On the 10,000-sample held-out split, the reported results are:
- Train loss / validation-subset loss: 0.0878 / 0.0766
- Python syntax-valid rate: 99.98%
- Required
partdefinition rate: 99.98% - Flluma load rate: 99.97%
- Flluma build rate: 99.97%
- Kernel solid-valid rate: 99.14%
- STEP-export-valid rate: 99.14%
- Chamfer-evaluated samples: 9,909
- Mean / median Chamfer Distance: 0.002124 / 0.001491
- P90 / P95 Chamfer Distance: 0.003502 / 0.004854
- Maximum Chamfer Distance: 0.180119
- Mean source-code similarity: 87.34%
- Operation precision / recall / F1: 99.97% / 99.95% / 99.96%
- Operation LCS ratio: 99.94% (Zhan, 16 Jun 2026)

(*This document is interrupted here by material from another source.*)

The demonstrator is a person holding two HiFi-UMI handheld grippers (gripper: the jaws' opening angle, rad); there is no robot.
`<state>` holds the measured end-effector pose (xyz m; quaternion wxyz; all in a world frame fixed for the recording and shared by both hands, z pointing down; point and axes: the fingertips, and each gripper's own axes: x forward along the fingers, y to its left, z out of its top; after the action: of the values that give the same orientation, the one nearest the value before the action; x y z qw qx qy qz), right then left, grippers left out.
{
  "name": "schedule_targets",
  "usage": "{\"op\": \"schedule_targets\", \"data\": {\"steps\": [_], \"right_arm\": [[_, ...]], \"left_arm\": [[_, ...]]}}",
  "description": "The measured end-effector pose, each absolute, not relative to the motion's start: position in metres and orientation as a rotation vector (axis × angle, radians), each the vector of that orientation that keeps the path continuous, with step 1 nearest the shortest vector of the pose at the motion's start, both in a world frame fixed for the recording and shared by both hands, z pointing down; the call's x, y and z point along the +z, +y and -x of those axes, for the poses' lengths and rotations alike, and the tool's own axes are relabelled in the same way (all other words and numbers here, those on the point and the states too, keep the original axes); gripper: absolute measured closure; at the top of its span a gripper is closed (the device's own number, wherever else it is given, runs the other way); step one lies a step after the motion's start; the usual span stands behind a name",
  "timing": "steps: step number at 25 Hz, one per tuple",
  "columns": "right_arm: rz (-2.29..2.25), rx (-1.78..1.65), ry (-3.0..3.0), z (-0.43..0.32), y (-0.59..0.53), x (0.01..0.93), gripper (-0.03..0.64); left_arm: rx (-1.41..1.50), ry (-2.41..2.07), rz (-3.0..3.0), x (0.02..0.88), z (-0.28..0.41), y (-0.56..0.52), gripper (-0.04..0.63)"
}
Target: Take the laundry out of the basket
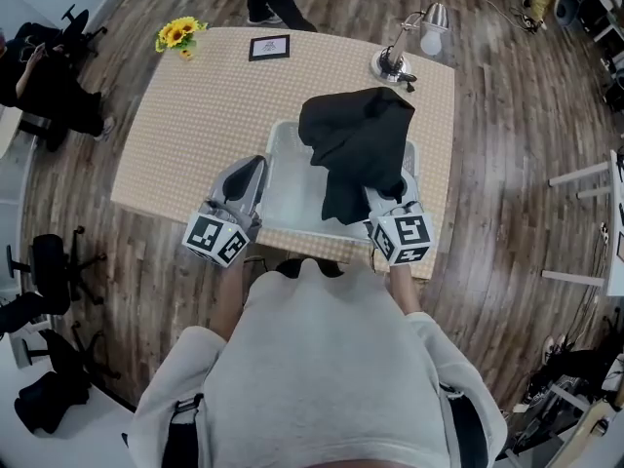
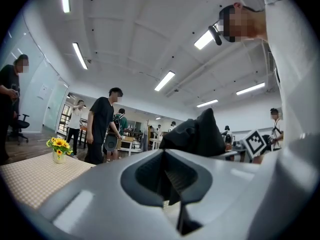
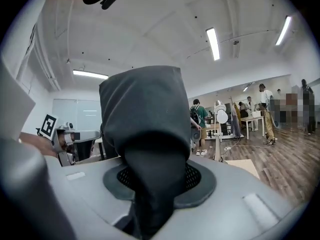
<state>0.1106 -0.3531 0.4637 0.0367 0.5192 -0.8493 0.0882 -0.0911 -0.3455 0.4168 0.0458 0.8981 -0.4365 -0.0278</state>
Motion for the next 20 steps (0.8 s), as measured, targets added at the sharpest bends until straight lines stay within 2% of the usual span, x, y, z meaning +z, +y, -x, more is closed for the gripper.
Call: {"op": "schedule_targets", "data": {"steps": [9, 20], "right_arm": [[-1.653, 0.193, -2.616, -0.110, -0.308, 0.431, 0.472], [-1.690, -0.001, -2.603, -0.059, -0.187, 0.392, 0.472]], "left_arm": [[-0.166, -1.311, -2.776, 0.408, 0.096, -0.302, 0.588], [-0.217, -1.239, -2.839, 0.400, 0.146, -0.181, 0.588]]}}
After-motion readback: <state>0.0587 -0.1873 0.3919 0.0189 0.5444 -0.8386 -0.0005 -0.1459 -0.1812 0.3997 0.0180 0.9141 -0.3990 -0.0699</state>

The paper explicitly qualifies the operation-level metric: the high operation F1 is partly due to comparison by multiset overlap of API call names, without scoring argument values or call order. Order is instead measured by the operation LCS ratio (Zhan, 16 Jun 2026). Geometry quality is reflected through normalized Chamfer Distance. The normalization is defined by subtracting the reference bounding box center from both point clouds and dividing both by half of the reference box’s largest side length, so that the normalized reference spans two units along its longest axis. This evaluation design separates executable validity, operation-level agreement, and geometric similarity into distinct criteria rather than conflating them.

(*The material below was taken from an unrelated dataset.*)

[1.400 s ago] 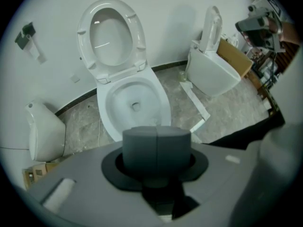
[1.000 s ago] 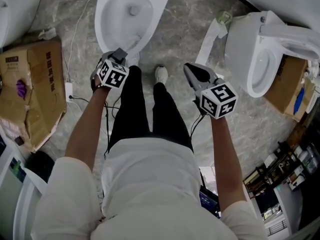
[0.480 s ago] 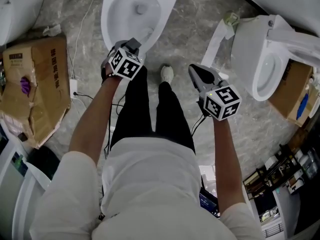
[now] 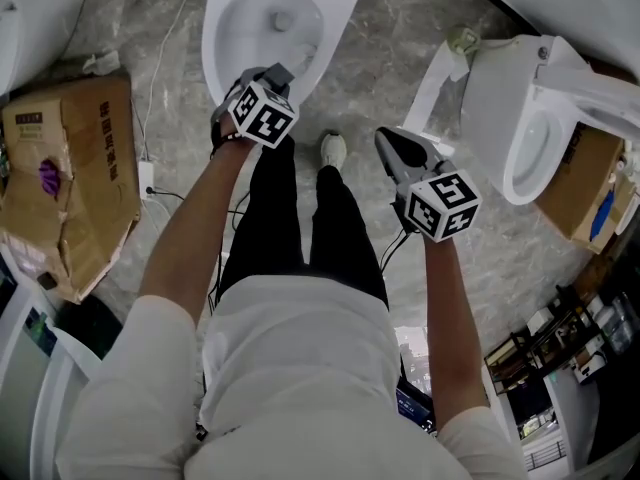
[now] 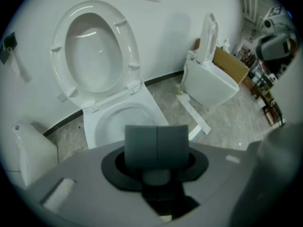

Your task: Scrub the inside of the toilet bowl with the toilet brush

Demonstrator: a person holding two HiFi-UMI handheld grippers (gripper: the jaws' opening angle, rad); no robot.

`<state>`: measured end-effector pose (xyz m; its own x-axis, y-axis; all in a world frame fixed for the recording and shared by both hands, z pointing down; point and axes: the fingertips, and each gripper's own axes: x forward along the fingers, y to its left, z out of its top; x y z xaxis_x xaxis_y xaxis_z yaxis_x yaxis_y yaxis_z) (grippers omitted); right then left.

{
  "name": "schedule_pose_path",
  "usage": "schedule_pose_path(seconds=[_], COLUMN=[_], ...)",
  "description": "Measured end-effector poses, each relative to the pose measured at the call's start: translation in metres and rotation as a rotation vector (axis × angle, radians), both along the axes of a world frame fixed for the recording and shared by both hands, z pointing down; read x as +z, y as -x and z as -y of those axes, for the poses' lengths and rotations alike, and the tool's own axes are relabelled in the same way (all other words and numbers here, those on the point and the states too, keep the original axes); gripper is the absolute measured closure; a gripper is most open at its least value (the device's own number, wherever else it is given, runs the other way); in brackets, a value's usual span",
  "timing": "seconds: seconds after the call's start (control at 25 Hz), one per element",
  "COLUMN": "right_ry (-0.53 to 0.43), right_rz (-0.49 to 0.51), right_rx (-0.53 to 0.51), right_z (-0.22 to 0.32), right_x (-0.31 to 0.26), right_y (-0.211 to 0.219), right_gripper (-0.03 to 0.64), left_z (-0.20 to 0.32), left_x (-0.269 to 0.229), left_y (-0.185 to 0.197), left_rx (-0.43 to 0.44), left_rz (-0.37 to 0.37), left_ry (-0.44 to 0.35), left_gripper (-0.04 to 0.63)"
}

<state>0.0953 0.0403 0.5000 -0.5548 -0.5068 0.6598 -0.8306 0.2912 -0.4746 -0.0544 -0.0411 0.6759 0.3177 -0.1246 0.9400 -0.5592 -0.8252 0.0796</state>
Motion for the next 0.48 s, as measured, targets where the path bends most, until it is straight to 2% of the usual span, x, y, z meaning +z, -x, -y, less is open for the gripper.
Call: schedule_pose_path(seconds=[0.48], right_ry=[0.032], right_rz=[0.003], right_rx=[0.081], right_z=[0.012], right_x=[0.009], right_y=[-0.01], right_gripper=[0.617], left_z=[0.075], left_x=[0.003], left_y=[-0.025], left_rx=[0.038], left_rz=[-0.015], left_ry=[-0.044], left_gripper=[0.44])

6. Supported research tasks and technical significance
FllumaOne is intended to support a broad set of editable-CAD tasks (Zhan, 16 Jun 2026). These include Text-to-CAD and CAD program synthesis from natural-language prompts or technical descriptions to executable Python, feature trees, or training IRs; Image-to-CAD reconstruction using the eight canonical visible-edge views as conditioning; Point-cloud-to-CAD and editable reverse engineering for recovering structured histories and programmatic CAD from point clouds; Feature-tree prediction and design auto-completion for predicting operations, parameters, dependencies, and next actions from partial histories; Cross-modal CAD retrieval from text, images, or geometry; and B-Rep feature extraction and manufacturing-oriented analysis for recognizing holes, pockets, bosses, chamfers, fillets, and repeated feature patterns from STEP geometry and aligned history.

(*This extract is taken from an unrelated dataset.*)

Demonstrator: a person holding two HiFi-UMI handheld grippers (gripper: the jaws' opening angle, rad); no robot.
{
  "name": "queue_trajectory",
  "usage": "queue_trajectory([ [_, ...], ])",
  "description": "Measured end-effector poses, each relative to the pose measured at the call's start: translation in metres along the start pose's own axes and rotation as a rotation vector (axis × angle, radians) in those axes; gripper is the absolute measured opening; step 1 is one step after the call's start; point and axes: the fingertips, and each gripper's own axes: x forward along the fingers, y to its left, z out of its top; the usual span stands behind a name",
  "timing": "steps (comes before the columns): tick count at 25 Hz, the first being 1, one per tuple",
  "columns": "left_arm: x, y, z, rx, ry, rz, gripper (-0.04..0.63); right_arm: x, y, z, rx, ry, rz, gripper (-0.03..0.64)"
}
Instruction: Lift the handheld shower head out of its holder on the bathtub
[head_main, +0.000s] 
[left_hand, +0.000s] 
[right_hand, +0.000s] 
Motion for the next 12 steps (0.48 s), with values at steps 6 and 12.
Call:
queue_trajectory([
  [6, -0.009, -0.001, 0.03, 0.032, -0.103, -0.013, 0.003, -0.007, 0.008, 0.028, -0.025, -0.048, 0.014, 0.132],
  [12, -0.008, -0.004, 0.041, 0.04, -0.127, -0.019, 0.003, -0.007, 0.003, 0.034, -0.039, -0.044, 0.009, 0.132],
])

The practical workflow orientation is explicit. The paper describes scenarios in which a scan-derived point cloud is mapped back to a modifiable feature history, and in which aligned feature trees plus STEP B-Reps help associate geometry with manufacturing decisions (Zhan, 16 Jun 2026). Because all modalities are tied to a single executable construction record, the dataset can support evaluation of whether a recovered design is not merely shape-compatible but also procedurally coherent and editable.
The broader significance of FllumaOne lies in its redefinition of what constitutes a CAD sample for machine learning. Instead of treating geometry as the sole ground truth, it jointly exposes construction logic, validated geometry, renderings, point clouds, and text. A plausible implication is that future CAD models trained on this resource may be evaluated not only on geometric reconstruction accuracy but also on replayability, feature dependency recovery, editability, and kernel-level validity. Within the paper’s own framing, that combination is the main novelty of the dataset and the basis for its use in conditioned CAD reconstruction, executable program synthesis, feature-tree prediction, B-Rep analysis, retrieval, design completion, and editable reverse engineering (Zhan, 16 Jun 2026).